Feature #19102
closedOptimize ERB::Util.html_escape more than CGI.escapeHTML for template engines
Description
Proposal¶
Change the behavior of ERB::Util.html_escape
in the following two parts:
- Skip converting an argument with
#to_s
if the argument is already aT_STRING
. - Do not allocate and return a new String when nothing needs to be escaped.
Background¶
The current ERB::Util.html_escape
is implemented as CGI.escapeHTML(s.to_s)
. So the performance is almost equal to CGI.escapeHTML
except for the to_s
call.
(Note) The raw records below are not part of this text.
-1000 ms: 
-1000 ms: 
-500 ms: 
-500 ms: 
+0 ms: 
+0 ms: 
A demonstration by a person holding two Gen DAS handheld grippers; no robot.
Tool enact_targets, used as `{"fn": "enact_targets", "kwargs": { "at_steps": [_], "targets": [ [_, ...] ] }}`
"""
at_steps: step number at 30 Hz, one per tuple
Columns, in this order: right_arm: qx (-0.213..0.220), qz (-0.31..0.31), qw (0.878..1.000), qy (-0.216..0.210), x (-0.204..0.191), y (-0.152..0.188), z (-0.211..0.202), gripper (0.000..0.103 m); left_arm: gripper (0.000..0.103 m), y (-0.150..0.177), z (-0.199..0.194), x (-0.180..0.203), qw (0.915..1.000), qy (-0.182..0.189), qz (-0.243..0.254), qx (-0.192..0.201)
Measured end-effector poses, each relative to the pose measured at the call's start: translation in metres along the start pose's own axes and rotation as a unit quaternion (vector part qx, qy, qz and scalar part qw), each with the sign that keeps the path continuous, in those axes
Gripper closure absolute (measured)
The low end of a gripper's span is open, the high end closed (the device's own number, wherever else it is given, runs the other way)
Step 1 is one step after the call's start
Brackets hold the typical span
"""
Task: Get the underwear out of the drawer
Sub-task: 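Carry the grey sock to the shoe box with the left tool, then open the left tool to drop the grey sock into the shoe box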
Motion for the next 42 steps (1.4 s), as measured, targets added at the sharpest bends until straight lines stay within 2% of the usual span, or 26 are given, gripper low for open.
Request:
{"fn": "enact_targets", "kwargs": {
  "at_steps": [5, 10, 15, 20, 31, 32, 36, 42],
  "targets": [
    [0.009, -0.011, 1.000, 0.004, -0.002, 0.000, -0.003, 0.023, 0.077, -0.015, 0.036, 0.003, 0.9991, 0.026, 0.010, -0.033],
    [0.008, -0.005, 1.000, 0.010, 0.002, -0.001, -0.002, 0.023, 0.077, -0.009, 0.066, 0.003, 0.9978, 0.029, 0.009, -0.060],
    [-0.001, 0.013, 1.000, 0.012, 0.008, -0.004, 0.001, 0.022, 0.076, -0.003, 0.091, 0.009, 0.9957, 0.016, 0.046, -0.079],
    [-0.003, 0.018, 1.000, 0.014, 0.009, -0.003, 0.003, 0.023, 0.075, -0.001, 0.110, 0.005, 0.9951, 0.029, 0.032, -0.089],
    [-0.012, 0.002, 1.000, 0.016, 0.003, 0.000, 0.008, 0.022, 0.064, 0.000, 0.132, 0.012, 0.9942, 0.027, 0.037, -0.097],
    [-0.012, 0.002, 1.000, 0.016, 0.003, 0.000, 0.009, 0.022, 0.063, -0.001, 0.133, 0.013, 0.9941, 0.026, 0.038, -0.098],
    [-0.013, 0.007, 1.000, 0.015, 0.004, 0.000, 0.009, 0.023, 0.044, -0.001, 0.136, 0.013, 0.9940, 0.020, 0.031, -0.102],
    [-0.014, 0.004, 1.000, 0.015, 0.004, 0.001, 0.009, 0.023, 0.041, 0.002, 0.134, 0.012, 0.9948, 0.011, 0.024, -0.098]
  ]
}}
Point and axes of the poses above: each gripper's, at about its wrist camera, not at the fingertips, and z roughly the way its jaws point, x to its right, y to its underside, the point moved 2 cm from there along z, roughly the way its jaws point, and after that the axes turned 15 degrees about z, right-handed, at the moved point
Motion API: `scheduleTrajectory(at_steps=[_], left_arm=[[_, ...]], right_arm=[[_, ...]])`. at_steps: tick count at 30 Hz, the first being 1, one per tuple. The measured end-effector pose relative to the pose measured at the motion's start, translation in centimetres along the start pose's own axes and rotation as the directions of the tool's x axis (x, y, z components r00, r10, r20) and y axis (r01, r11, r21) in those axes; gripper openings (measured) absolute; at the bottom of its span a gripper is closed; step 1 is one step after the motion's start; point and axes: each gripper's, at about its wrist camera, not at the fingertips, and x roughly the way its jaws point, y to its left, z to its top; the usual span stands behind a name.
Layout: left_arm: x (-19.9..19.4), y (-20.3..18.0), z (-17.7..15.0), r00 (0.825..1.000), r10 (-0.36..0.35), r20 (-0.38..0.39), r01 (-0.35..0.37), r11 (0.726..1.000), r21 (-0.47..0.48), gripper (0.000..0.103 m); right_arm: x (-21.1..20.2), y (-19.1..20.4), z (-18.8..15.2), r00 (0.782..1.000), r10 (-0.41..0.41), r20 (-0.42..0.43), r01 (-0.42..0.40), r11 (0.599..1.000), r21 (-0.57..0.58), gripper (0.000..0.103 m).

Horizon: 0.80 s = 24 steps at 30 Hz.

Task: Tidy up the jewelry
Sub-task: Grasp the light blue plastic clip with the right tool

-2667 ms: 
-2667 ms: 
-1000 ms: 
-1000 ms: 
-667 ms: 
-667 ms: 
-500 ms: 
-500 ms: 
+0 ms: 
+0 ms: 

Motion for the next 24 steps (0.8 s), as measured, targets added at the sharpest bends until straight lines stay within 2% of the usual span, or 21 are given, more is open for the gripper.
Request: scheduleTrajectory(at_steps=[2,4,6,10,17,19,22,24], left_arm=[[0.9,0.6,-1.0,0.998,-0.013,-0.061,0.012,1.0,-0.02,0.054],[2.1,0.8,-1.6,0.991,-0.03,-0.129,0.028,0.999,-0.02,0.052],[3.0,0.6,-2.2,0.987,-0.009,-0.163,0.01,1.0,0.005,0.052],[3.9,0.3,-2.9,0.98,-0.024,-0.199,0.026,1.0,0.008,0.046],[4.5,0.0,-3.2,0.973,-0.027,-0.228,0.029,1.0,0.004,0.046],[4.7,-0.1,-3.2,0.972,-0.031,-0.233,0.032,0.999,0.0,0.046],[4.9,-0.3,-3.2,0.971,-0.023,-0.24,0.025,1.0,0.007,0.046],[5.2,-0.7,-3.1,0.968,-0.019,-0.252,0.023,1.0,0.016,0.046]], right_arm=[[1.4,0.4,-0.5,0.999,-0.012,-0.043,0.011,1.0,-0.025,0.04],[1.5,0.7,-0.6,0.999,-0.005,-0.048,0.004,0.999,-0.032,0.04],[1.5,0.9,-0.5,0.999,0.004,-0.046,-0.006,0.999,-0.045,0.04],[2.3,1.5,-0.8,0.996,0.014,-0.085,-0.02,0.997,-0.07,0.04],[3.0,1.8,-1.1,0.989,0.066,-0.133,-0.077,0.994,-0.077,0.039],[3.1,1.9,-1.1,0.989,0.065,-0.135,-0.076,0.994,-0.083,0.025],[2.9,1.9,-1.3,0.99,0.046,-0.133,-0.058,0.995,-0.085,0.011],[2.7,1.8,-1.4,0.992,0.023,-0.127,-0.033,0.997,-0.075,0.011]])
Because it's common to embed non-String expressions in template engines, a template engine typically calls to_s
to convert non-String expressions to a String before escaping it, which is why the difference exists. Proposal (1) is useful for optimizing the case that something that's already a String
is embedded. We ignore the extreme case that String#to_s
is weirdly monkey-patched.
As to proposal (2), my original implementation of CGI.escapeHTML
https://github.com/ruby/ruby/pull/1164 was not calling rb_str_dup
for that case. However, because [Bug #11858] claimed returning the argument object for non-escaped cases is a backward incompatibility with the old gsub
-based implementation, we added the unneeded rb_str_dup
call and the performance for that case has been compromised. This behavior is completely unnecessary for template engines. On the other hand, because ERB::Util.html_escape
is a helper for ERB, we should not need to consider any backward compatibility that is not relevant to ERB or any template engines. So proposal (2) should be possible in ERB::Util.html_escape
unlike CGI.escapeHTML
.
Benchmark¶
Implementation: https://github.com/ruby/erb/pull/27
require 'benchmark/ips'
require 'erb'
class << ERB::Util
def html_escape_old(s)
CGI.escapeHTML(s.to_s)
end
end
Benchmark.ips do |x|
s = 'hello world'
x.report('before') { ERB::Util.html_escape_old(s) }
x.report('after') { ERB::Util.html_escape(s) }
x.compare!
end
ruby 3.1.2p20 (2022-04-12 revision 4491bb740a) [x86_64-linux]
Warming up --------------------------------------
before 1.066M i/100ms
after 1.879M i/100ms
Calculating -------------------------------------
before 10.615M (± 0.3%) i/s - 53.320M in 5.023083s
after 18.742M (± 0.4%) i/s - 93.929M in 5.011847s
Comparison:
after: 18741747.6 i/s
before: 10615137.1 i/s - 1.77x (± 0.00) slower
Updated by k0kubun (Takashi Kokubun) about 2 years ago
- Description updated (diff)
Updated by k0kubun (Takashi Kokubun) about 2 years ago
- Status changed from Open to Closed
Applied in changeset git|20efeaddbe246f3b2eaee4f17f54a814777176a8.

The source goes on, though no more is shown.